The Mavuso Trade and Exhibition Centre is where this year’s celebrations took place on 19 April, and it was a birthday truly befitting a king. The atmosphere was palpable and I didn’t know where to look first as there was so much going on: guests chattered excitedly, filling the Exhibition Centre with an energetic buzz of voices, and the extravagant outfits of local performers were made vibrant by the bright African sun. In fact, my eyes widened to the size of dinner plates as I tried to take it all in. Noticing that everyone was wearing a beautiful beaded necklace in the colours of the Swazi flag – blue, red and yellow – and adorned with a traditional shield, I made a mental note to buy myself one before I head back to the UK.
The highlight of the celebrations was King Mswati III’s much-anticipated speech. This year’s speech included a pledge to improve education, create more jobs and reduce the rate of HIV and malaria in the country.
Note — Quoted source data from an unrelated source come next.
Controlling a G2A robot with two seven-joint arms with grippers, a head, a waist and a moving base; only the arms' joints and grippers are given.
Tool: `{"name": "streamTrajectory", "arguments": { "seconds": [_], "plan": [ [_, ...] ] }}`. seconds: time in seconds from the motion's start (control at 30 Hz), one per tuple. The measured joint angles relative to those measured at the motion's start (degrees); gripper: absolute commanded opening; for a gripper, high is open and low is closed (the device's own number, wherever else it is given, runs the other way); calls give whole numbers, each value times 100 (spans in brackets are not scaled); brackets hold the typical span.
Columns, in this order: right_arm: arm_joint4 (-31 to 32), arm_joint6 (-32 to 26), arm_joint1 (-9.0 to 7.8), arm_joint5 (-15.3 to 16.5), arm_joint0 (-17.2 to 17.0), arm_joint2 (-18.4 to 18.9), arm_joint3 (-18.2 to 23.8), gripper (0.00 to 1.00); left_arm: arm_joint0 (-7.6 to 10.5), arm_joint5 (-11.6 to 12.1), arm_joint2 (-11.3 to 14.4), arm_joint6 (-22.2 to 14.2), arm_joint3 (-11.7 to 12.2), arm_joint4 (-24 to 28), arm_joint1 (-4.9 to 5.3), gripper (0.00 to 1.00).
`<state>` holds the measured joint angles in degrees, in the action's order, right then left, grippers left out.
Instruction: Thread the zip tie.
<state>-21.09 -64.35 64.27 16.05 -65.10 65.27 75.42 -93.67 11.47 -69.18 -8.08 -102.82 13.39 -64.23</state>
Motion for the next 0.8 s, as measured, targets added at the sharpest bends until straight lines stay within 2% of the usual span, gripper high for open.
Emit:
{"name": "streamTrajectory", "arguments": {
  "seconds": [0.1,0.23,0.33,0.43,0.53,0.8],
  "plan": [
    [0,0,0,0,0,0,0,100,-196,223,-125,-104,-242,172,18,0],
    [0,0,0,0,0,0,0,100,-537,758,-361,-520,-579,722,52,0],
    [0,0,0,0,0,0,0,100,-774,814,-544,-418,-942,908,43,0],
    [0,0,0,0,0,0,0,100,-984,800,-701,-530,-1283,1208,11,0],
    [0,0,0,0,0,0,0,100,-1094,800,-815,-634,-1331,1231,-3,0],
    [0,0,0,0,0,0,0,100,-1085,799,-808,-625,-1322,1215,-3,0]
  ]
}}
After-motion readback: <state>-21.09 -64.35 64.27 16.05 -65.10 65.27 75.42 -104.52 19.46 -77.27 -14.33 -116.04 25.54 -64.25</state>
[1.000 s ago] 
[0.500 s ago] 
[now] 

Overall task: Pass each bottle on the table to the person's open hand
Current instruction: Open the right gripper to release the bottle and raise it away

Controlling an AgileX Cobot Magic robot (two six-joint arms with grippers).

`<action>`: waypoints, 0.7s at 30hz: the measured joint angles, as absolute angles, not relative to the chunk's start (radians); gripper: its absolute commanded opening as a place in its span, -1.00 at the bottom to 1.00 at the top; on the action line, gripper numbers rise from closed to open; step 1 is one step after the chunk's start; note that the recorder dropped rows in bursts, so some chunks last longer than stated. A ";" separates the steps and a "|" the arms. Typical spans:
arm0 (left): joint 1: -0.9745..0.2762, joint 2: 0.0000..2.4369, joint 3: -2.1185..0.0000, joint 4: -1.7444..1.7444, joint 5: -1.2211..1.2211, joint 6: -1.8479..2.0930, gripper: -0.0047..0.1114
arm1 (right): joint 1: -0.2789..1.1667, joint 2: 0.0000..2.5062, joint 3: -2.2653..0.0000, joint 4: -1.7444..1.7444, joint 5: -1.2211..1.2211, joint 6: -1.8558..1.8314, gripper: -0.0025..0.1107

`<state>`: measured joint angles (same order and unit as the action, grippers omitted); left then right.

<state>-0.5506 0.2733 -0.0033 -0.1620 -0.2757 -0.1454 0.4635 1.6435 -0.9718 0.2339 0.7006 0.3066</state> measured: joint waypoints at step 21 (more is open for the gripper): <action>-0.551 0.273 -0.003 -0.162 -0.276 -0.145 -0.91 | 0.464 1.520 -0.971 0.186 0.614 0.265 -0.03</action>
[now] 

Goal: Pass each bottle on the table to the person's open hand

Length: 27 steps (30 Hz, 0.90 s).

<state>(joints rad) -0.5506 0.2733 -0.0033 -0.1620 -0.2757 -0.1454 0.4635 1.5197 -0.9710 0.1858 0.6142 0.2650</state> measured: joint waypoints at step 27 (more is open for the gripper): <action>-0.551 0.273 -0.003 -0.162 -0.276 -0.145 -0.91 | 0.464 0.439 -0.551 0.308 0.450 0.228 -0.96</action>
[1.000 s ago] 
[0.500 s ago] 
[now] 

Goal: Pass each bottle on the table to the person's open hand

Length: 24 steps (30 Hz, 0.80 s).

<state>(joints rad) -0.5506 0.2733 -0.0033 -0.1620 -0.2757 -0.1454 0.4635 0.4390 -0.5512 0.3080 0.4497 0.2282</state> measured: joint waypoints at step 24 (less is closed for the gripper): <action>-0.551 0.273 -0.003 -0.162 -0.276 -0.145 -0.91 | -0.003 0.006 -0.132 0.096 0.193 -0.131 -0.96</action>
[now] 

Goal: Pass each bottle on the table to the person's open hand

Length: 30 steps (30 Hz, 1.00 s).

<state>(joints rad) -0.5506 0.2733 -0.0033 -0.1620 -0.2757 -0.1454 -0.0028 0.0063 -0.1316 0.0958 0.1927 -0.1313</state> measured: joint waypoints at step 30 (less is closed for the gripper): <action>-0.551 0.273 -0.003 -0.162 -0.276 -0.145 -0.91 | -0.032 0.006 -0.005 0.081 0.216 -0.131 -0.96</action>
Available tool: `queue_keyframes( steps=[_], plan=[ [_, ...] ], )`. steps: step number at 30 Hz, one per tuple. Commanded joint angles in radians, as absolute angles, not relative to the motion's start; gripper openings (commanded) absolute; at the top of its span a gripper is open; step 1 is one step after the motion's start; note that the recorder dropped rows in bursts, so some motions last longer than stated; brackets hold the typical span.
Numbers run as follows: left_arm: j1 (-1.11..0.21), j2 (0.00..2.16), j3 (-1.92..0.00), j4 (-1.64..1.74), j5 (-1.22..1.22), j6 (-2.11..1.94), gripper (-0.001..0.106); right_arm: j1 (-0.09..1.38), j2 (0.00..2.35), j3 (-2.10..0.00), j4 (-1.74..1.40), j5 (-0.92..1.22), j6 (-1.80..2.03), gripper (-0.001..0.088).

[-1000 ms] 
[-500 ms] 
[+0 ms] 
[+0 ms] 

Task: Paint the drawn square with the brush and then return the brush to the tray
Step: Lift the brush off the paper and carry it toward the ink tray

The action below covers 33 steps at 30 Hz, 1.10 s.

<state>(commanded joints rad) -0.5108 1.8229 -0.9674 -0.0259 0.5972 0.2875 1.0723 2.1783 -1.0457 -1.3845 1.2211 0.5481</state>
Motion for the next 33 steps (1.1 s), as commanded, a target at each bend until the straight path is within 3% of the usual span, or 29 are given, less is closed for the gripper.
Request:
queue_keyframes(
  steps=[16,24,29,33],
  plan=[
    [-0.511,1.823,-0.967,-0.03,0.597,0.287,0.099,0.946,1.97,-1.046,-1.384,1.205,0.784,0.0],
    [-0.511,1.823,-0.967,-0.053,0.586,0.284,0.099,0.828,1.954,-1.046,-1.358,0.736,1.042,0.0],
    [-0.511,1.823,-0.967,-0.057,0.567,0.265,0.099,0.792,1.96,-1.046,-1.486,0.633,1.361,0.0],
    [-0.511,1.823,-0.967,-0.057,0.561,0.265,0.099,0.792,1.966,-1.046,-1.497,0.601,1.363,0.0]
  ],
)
The goal: to elevate Swaziland’s status to a first world country by 2022. The king also made a surprising announcement: Swaziland’s new name is The Kingdom of eSwatini, thus reverting to its original name before colonisation. This was met with delight, as the crowd cheered and clapped at the news.
Where to stay
Mantenga Lodge is set in lush, green surroundings. Rooms are simply furnished with comfortable beds and traditional African art pieces, and the en suite is beautifully tiled. The restaurant serves local and tasty dishes such as braaied meat and pap but with a modern flair.